Opinion: Can local lawmakers speak freely to voters?
By Peter Scheer
Local government, Republicans and Democrats agree, is the most democratic (with a small d) form of government. The closer government is to the people, the theory goes, the more accountable it is to voters and the more responsive to the public will. Congress is the most remote, hence least accountable; your local city council is the closest, therefore most attuned to your needs and interests.
Except in California and several other states where elected, local officials can find themselves in trouble for doing exactly what elected local officials are supposed to do. Things like communicating regularly with citizens; staking out clear positions on issues that constituents care about; listening to voters’ complaints about the status quo and promising, if elected (or re-elected), to make specific changes.
These communications are the lifeblood of democracy. They enable voters to make meaningful choices among candidates, while providing elected officials the information they need to represent the people’s interests. The resulting feedback loop between politicians and voters is political expression of the highest order, entitled to the fullest, most robust First Amendment protection.
And yet this paradigm of government accountability is under a cloud of uncertainty.
The cause: legal rulings that force legislative bodies to function like courts when they make decisions that are — to use the applicable legalese — “quasi-judicial” in nature. In such cases, the members of a city council, school board or county board of supervisors must be impartial and unbiased, more like judges than legislators.
What does this mean for a newly elected (or re-elected) city council member? Suppose the council will decide whether to approve expansion of a controversial housing development.
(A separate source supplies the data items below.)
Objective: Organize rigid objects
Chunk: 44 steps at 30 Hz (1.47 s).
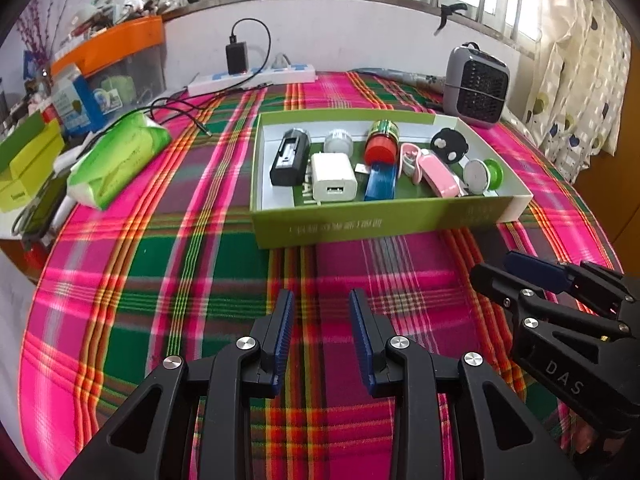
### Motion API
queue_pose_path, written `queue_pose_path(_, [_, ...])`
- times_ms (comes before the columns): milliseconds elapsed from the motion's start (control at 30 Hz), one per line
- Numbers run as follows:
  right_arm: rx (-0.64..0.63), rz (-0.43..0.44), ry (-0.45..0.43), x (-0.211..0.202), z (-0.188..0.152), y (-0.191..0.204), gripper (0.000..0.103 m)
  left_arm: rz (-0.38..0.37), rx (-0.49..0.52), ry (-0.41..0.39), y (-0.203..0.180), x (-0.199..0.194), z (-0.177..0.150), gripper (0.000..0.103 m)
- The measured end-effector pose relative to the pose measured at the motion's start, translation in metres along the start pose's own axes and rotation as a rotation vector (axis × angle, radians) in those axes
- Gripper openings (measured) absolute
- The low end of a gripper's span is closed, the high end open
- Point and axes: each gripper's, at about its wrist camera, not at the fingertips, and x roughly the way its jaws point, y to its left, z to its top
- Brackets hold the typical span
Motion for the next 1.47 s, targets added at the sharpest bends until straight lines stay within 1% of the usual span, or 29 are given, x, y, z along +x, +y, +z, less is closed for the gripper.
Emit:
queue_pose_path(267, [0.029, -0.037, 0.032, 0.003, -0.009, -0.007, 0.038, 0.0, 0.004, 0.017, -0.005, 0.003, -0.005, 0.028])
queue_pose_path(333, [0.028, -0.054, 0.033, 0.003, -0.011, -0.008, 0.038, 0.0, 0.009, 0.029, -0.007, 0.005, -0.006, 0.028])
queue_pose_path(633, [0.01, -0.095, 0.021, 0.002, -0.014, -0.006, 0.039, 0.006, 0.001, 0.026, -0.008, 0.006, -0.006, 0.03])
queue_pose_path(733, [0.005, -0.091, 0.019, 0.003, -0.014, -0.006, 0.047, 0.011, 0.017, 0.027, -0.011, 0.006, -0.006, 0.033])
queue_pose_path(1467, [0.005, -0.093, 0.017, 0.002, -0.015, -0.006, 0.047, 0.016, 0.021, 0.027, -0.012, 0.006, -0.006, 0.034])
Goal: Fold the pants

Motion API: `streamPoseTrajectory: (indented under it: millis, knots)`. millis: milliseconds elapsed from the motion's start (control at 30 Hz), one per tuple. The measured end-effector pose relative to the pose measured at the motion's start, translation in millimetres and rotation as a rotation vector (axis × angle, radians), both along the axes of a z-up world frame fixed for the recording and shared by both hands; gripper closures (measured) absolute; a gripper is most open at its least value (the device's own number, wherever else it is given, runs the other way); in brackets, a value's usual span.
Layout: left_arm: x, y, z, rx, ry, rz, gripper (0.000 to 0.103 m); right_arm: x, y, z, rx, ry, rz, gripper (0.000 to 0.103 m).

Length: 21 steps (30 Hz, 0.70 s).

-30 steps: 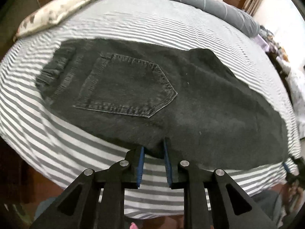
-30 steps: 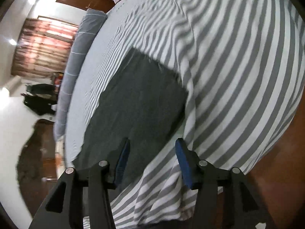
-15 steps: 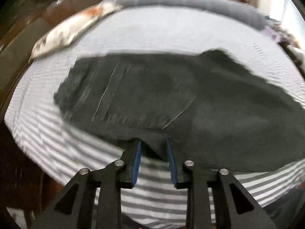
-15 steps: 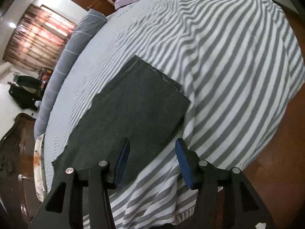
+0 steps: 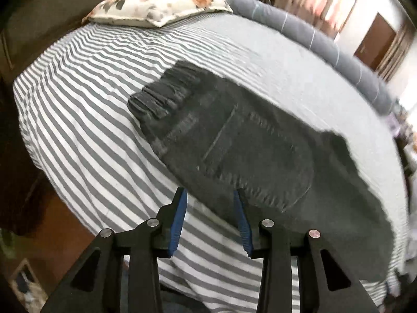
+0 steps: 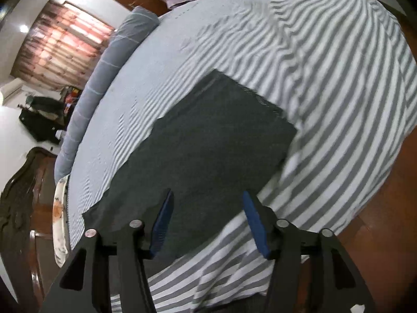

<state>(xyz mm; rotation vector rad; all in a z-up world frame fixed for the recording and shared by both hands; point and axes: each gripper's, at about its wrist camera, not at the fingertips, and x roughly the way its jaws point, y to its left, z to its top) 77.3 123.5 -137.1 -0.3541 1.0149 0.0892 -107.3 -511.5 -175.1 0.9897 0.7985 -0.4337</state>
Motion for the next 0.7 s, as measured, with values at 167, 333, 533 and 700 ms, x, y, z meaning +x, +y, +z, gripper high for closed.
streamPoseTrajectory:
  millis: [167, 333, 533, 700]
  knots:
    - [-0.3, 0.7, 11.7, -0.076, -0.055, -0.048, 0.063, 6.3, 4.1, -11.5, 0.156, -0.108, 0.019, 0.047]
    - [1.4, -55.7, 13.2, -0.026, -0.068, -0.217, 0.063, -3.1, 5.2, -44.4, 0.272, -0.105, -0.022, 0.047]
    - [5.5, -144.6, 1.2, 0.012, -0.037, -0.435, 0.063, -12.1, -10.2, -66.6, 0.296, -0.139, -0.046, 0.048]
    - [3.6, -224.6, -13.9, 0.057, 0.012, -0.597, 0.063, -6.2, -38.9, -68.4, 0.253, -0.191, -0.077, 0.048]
If the member told voters during the election that she opposed expansion (because that is what she believed), then she may be forced — on grounds of bias — to abstain from the vote and all deliberations.
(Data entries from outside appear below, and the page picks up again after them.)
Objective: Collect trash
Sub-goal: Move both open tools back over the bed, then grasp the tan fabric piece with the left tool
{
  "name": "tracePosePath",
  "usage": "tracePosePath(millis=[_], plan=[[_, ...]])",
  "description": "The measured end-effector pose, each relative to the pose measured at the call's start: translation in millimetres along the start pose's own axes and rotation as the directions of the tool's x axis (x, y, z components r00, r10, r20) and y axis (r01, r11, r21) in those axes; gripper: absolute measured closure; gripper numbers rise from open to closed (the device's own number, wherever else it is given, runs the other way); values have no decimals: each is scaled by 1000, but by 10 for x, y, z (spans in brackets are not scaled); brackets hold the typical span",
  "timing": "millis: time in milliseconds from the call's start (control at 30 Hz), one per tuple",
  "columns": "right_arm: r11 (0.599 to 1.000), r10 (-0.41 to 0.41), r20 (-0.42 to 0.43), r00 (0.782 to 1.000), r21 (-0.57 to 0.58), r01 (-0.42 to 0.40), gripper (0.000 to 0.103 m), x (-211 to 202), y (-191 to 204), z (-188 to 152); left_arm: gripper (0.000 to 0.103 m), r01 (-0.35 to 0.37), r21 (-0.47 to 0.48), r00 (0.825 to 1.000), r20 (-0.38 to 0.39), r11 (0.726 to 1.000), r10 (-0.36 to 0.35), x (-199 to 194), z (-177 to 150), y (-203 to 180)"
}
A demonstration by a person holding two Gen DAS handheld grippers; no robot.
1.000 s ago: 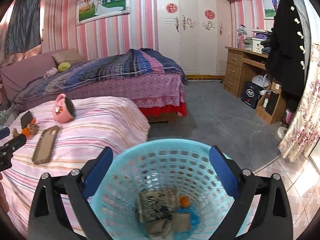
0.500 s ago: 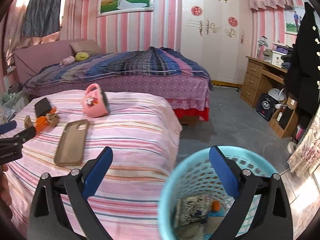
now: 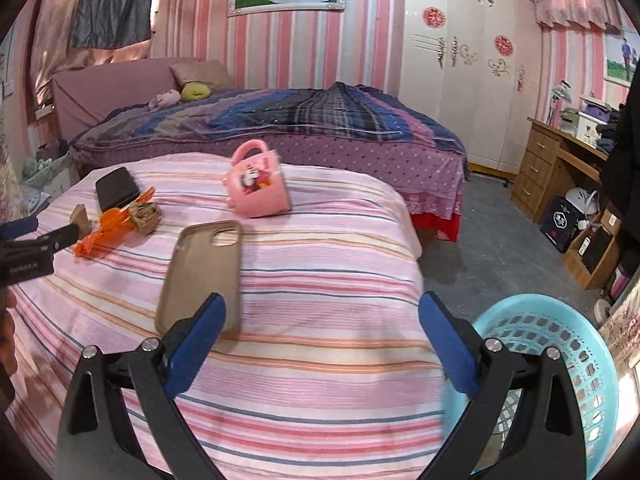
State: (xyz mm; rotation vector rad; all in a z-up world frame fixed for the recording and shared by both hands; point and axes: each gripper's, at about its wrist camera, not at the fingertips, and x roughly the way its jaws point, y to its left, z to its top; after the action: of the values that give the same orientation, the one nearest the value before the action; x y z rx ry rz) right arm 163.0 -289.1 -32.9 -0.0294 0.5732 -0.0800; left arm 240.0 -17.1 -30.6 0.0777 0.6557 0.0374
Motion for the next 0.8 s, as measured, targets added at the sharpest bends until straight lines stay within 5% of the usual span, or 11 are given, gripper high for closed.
tracePosePath(millis=[267,533,667,800], plan=[[999,42,-20,999,-9,-43,8,191,349,111,6,-12,-156,998,-59,988,3,331,41,564],[994,89,-54,995,-58,-92,8,542,751,339,7,-29,-202,995,-98,979,9,623,118,801],[987,130,-97,987,-78,-137,8,783,984,428,13,-12,-169,994,-106,986,-6,739,204,768],[980,163,-132,978,-90,-175,8,986,1214,512,31,1,-141,991,-133,990,-20,877,244,744]])
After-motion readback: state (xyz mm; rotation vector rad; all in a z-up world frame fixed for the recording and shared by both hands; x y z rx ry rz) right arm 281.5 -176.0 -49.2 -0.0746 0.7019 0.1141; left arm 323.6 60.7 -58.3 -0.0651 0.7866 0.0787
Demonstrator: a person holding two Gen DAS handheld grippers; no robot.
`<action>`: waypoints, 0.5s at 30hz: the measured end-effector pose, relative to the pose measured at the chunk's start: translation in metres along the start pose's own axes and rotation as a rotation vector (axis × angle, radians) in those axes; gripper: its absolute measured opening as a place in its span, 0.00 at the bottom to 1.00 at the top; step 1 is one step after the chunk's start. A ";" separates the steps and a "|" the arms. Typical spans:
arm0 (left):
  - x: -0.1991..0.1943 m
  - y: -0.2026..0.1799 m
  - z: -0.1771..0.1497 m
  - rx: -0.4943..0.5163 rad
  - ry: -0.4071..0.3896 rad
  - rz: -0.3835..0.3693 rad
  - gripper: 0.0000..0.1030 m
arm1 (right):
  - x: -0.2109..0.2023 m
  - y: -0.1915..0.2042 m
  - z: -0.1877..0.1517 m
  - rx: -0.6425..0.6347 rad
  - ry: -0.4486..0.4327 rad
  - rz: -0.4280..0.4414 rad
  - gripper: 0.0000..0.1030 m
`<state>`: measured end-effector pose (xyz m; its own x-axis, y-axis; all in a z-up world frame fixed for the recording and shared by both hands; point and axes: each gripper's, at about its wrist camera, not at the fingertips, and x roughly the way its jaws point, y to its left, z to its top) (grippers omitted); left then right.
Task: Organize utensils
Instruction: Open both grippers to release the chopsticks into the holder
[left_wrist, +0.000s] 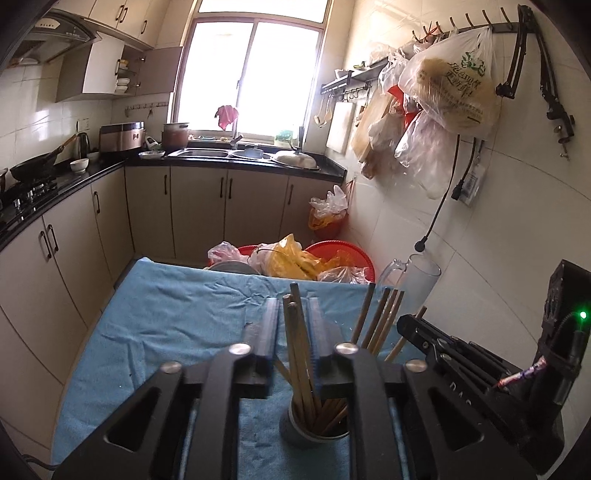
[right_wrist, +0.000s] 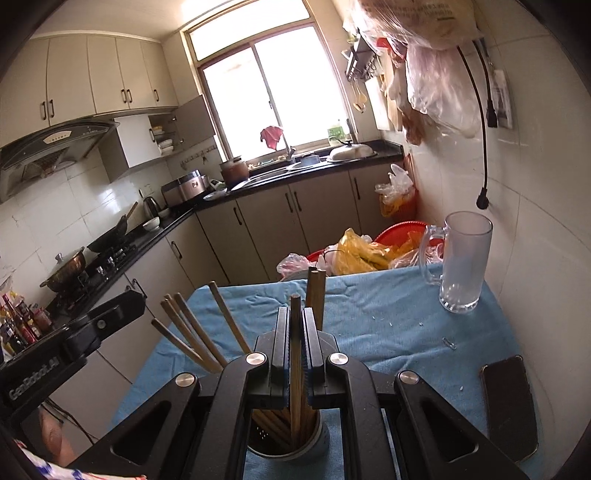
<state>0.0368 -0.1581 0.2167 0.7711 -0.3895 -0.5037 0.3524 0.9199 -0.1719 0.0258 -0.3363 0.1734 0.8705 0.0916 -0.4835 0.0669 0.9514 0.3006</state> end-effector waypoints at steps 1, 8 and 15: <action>-0.002 0.000 -0.001 0.000 -0.005 0.002 0.25 | 0.000 -0.001 0.000 0.005 0.000 0.001 0.06; -0.028 -0.003 -0.005 0.026 -0.047 0.032 0.44 | -0.012 -0.001 0.004 0.018 -0.029 -0.005 0.33; -0.064 -0.005 -0.018 0.048 -0.072 0.088 0.73 | -0.046 0.005 0.008 0.008 -0.085 -0.019 0.43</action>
<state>-0.0241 -0.1368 0.2347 0.8358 -0.3111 -0.4524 0.3052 0.9482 -0.0883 -0.0104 -0.3382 0.2037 0.9071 0.0483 -0.4181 0.0873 0.9502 0.2992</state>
The upshot is that her constituents will be disenfranchised, which is no small penalty.
This collateral damage to free speech rights might be tolerable if local officials at least had a clear understanding of when it’s OK to act politically — that is, doing what voters want — and when, instead, they must act as disinterested judges, watching what they say and disregarding what voters say. But the fact is that the distinction between legislative acts and quasi-judicial acts is anything but clear.
Take, again, the real estate example. … If the proposed housing expansion comes before the city council as a zoning code amendment — ostensibly a legal change of general applicability but also necessary for the project to go forward — the council is probably free to proceed in legislative mode, taking politics into account and honoring members’ election promises. On the other hand, if the issue comes up as a vote on an application for a permit or license, the council members probably have to put on their judicial robes (figuratively speaking), ignore what voters say, and exclude from the process those council members who have spoken out on the issue.
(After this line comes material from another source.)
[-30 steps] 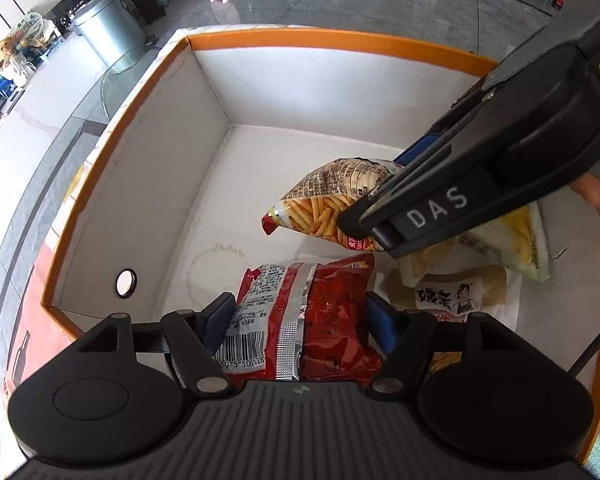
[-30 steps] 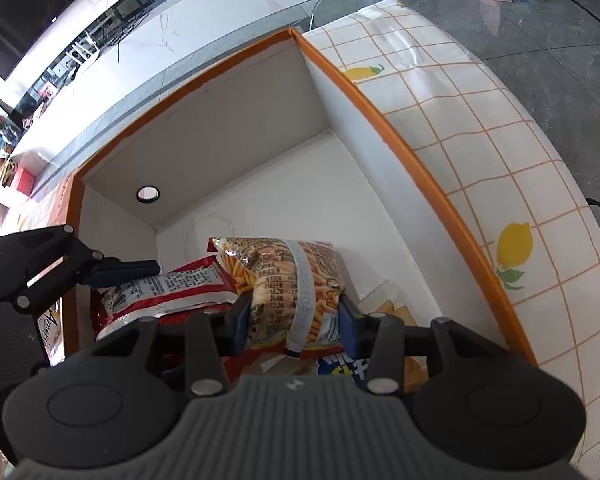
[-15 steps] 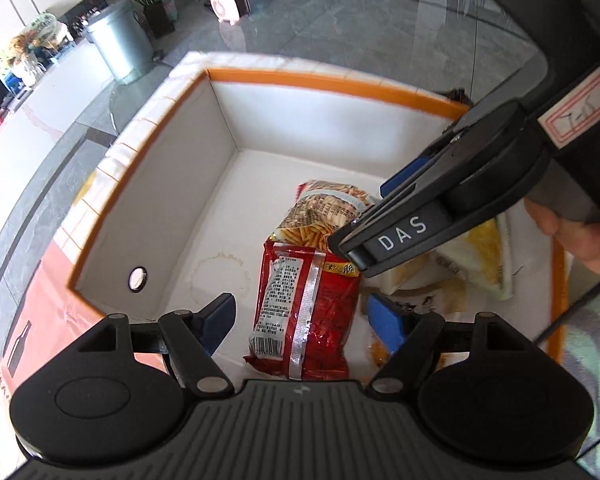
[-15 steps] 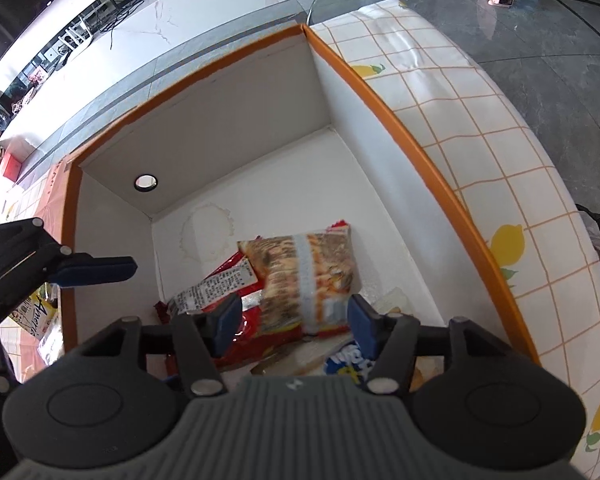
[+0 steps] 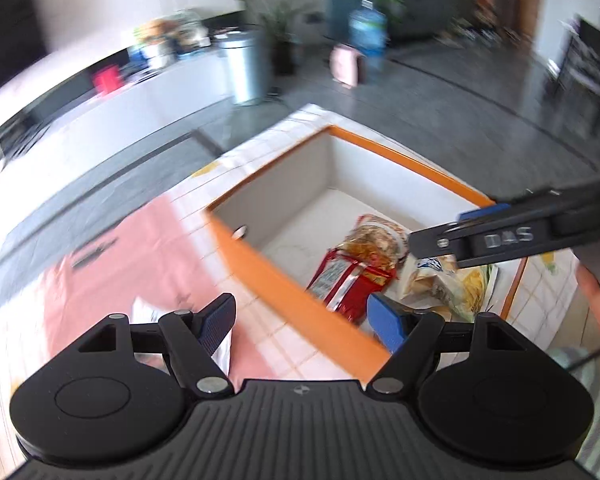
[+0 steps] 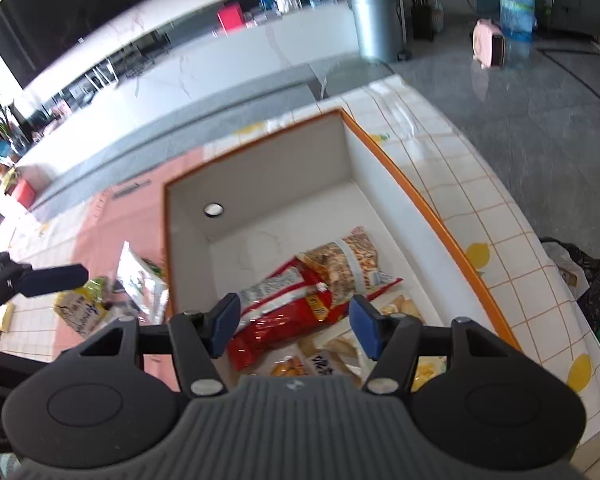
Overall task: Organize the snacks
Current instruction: 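Withdraw both grippers from the box back over the table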
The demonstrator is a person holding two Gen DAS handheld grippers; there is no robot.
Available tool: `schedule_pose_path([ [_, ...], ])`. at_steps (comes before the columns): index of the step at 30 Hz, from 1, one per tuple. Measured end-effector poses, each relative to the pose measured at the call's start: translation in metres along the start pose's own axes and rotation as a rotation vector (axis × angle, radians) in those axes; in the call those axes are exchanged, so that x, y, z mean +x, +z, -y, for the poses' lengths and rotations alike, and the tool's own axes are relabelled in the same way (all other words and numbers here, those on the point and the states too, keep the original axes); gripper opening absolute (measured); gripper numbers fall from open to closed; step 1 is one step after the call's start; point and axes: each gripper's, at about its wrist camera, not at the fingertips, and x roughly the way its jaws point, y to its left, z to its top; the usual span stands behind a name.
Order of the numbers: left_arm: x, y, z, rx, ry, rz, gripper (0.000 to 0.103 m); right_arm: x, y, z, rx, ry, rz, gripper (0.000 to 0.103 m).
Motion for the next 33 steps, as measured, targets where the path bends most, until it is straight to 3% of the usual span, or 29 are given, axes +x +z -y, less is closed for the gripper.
schedule_pose_path([
  [5, -0.041, -0.035, -0.030, -0.212, 0.055, 0.076, 0.088, -0.036, -0.031, -0.033, -0.021, 0.037, 0.119, 0.059],
  [9, -0.067, -0.065, -0.050, -0.294, 0.116, 0.121, 0.088, -0.046, -0.063, -0.063, -0.062, 0.080, 0.166, 0.059],
  [16, -0.089, -0.115, -0.095, -0.405, 0.143, 0.091, 0.088, -0.037, -0.108, -0.112, -0.113, 0.118, 0.189, 0.059],
  [24, -0.079, -0.147, -0.117, -0.433, 0.145, 0.053, 0.088, -0.004, -0.138, -0.141, -0.198, 0.099, 0.135, 0.059],
  [33, -0.045, -0.157, -0.142, -0.467, 0.150, -0.027, 0.089, 0.036, -0.130, -0.159, -0.234, 0.082, 0.081, 0.059],
])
The line separating legislative from quasi-judicial decisions is barely discernible to lawyers who practice in the government arena — much less to the amateur politicians who predominate on legislative bodies of cities, counties, school districts and the like.
Moreover, even in cases where the line is ultimately visible, elected officials may have no way of knowing, well in advance of the decision, whether the issue will be presented to the council as a legislative matter or a quasi-judicial matter.
Faced with this uncertainty, many council members do the only safe thing: They censor themselves.
Unsure whether they will have to act like judges on a particular issue, they will act more like judges than politicians on all issues. They will curb their interaction with voters. They will refrain from making political promises. When asked by reporters and voters to comment on a local controversy, they will resort to vague generalities, avoiding specifics at all costs.
The court rulings creating this uncertainty are not new. Some have been on the books for years. What is new is that lawyers representing local governments are relying on these rulings in their advice to local officials. Because their job is to keep their clients out of trouble, the lawyers are warning public officials to curb their comments, and their candor, about local issues.
The result is a cumulative weakening of democracy, and a diminishing of political discourse and debate on the local issues that citizens care most about.
Peter Scheer is the executive director of the First Amendment Coalition. The views expressed here do not necessarily reflect the views of FAC’s board of directors.